Migliora il benessere ma gli italiani sono più insoddisfatti. E' quanto emerge dal rapporto Istat 2018 sul "Benessere equo e sostenibile" (Bes). La situazione del complesso delle misure del Bes è in miglioramento: quasi il 40% degli indicatori per i quali è possibile il confronto mostrano una variazione positiva rispetto all'anno precedente mentre risultano inferiori ma significative le percentuali di quelli che peggiorano (31,8%) o rimangono sostanzialmente stabili (29,1%). I domini che esprimono la maggiore diffusione degli andamenti positivi sono Innovazione, ricerca e creatività (86% di indicatori con variazione positiva), Benessere economico (80%) e Lavoro e conciliazione dei tempi di vita (67%). Il dominio "Relazioni sociali", con oltre un terzo degli indicatori in peggioramento, è quello che mostra le maggiori criticità nel breve periodo. Tuttavia, dopo il sensibile miglioramento osservato nel 2016, la soddisfazione per la propria vita presenta una nuova flessione nel 2017. Sono meno soddisfatte le donne (38,6% contro 40,6% degli uomini) e gli anziani (33,9% delle persone di 75 anni e più, 52,8% tra i 14 e i 19 anni).

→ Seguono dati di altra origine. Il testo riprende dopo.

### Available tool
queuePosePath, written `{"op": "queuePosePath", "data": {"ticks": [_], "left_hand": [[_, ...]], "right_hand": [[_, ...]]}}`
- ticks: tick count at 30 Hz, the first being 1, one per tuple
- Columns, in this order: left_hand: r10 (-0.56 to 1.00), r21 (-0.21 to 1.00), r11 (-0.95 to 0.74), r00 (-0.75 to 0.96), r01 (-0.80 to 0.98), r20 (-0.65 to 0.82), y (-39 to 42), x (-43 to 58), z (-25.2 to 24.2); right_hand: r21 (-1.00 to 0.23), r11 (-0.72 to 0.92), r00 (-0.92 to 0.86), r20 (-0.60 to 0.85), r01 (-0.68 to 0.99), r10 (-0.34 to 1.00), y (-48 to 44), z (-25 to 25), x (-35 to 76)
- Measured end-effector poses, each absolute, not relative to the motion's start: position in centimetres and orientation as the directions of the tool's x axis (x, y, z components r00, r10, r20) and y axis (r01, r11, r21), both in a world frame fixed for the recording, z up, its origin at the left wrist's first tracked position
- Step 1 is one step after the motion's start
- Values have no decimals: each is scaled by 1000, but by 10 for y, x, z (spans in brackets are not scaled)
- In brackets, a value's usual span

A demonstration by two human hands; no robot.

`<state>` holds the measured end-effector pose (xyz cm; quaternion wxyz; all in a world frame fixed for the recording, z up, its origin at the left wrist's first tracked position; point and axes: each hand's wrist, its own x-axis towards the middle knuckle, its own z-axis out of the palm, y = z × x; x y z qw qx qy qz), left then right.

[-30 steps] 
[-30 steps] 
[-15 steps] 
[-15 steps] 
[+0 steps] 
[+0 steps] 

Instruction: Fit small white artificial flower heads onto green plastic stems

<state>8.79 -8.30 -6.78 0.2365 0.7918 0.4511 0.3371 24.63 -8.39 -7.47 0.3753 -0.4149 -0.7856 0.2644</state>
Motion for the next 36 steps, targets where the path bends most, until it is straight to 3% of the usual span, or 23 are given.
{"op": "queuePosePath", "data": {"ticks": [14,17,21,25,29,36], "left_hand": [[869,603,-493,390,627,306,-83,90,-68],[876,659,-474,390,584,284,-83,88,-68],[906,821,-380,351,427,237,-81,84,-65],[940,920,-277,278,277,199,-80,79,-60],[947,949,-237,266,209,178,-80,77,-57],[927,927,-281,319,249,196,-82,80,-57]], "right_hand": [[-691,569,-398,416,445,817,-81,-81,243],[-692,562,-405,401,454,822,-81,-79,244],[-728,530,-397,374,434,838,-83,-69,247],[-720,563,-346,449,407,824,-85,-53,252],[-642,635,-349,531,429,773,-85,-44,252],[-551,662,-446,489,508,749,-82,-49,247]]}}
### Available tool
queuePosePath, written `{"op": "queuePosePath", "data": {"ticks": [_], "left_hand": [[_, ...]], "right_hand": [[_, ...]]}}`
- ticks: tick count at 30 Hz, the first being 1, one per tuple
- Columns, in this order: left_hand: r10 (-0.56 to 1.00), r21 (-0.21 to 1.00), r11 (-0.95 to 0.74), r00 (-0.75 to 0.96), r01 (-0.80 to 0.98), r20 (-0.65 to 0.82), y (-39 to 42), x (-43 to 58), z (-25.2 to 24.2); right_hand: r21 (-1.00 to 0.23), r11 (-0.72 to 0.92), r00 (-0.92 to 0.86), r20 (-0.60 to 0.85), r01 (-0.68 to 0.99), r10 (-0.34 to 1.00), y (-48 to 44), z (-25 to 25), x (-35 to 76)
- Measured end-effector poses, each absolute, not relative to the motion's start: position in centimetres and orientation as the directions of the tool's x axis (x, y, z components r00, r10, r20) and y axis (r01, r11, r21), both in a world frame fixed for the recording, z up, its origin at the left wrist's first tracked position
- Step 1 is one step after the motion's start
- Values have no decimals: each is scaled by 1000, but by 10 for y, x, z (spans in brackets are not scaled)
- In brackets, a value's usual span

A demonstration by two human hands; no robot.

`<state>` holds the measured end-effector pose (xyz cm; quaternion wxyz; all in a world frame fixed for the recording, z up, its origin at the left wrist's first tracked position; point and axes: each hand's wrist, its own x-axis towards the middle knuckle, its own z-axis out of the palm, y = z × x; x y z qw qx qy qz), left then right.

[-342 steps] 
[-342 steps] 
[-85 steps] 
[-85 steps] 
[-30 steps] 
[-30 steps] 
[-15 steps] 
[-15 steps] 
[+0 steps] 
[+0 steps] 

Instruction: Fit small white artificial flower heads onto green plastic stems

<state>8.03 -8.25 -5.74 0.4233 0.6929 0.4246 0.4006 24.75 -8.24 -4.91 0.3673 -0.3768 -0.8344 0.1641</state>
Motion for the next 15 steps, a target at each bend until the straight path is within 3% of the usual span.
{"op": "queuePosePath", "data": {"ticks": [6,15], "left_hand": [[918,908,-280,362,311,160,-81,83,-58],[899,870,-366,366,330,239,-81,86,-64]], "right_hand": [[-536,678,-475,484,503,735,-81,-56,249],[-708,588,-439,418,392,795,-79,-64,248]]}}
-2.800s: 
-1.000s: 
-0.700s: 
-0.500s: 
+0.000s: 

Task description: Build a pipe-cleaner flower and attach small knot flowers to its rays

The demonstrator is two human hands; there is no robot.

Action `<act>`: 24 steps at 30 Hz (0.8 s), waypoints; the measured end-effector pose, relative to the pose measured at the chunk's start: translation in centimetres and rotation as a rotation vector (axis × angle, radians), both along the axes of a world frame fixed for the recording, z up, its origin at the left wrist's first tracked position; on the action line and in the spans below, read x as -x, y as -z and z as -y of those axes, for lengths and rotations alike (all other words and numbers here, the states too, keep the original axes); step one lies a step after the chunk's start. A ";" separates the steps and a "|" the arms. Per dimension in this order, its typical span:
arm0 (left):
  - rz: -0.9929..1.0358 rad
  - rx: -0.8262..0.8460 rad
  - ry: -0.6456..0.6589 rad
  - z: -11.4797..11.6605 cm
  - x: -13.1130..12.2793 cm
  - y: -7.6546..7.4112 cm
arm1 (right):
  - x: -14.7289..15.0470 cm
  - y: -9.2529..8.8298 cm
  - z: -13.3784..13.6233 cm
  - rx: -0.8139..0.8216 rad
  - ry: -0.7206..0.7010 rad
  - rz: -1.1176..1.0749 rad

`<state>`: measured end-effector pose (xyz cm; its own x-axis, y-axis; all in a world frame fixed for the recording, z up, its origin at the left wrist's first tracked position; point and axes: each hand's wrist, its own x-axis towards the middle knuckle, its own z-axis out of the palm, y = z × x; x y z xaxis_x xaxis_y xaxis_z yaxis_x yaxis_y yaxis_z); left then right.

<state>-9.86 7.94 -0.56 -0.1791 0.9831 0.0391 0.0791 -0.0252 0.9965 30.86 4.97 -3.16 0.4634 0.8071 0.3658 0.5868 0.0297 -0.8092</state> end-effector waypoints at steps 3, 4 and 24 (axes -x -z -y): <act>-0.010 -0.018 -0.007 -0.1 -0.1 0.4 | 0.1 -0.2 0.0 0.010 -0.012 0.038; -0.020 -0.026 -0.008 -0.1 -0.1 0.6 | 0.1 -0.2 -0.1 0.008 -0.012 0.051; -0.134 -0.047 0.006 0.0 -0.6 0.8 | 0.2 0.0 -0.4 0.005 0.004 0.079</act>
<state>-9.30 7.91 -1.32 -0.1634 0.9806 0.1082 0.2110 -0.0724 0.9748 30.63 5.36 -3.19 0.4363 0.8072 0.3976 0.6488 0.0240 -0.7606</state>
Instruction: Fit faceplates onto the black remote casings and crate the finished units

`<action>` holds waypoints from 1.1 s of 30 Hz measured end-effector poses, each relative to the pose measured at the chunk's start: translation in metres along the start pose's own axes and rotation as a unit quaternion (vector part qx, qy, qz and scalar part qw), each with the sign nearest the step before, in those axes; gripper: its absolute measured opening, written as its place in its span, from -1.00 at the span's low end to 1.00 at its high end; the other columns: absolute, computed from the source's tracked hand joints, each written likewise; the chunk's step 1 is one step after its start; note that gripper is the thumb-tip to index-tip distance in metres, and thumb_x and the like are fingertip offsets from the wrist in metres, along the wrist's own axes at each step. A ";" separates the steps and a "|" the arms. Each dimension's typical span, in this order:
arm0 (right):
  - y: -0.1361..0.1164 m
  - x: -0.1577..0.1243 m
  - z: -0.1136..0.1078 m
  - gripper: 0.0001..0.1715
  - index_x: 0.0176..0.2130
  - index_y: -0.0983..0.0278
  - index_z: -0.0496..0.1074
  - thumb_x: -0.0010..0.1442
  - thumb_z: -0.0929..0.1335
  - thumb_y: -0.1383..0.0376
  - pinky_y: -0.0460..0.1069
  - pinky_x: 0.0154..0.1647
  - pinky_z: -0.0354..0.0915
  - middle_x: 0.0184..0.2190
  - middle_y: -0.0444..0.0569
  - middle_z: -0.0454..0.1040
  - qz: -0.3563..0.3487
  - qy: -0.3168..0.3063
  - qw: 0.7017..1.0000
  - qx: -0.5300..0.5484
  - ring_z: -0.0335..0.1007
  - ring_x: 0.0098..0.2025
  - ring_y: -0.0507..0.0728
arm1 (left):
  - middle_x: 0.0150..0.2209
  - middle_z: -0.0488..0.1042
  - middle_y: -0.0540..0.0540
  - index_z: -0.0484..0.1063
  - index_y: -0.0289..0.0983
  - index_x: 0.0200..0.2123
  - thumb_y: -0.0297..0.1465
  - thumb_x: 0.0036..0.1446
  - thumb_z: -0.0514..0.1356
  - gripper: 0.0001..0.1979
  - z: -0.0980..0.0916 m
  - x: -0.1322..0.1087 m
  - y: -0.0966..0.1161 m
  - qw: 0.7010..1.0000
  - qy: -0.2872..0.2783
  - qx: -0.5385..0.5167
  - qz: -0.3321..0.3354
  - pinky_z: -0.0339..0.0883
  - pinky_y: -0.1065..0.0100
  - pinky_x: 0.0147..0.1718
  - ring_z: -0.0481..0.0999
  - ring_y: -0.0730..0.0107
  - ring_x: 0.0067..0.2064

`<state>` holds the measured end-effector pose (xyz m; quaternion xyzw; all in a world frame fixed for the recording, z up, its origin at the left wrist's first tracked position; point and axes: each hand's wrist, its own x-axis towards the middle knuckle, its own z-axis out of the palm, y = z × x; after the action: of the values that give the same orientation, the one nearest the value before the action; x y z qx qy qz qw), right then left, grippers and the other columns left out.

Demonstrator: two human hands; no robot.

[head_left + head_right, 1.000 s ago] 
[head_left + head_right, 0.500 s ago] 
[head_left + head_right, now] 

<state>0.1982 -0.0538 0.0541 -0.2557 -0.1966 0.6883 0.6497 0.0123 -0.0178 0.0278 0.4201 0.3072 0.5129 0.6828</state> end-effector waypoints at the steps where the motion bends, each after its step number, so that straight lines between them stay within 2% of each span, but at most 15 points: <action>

Torna ai livelli del 2010-2011 il reddito aggiustato lordo disponibile pro capite delle famiglie, che ammonta a 21.804 Ppa (Parità del potere d'acquisto), risultando inferiore dell'1,7% alla media europea e del 7,8% alla media dell'area euro.


In peggioramento nel 2017 l'incidenza di povertà assoluta, basata sulla spesa per consumi, che riguarda il 6,9% delle famiglie (da 6,3% nel 2016) e l'8,4% degli individui (da 7,9%) mentre i dati sui redditi, riferiti al 2016, mostrano una lieve flessione della quota di persone a rischio di povertà (20,3% contro 20,6%).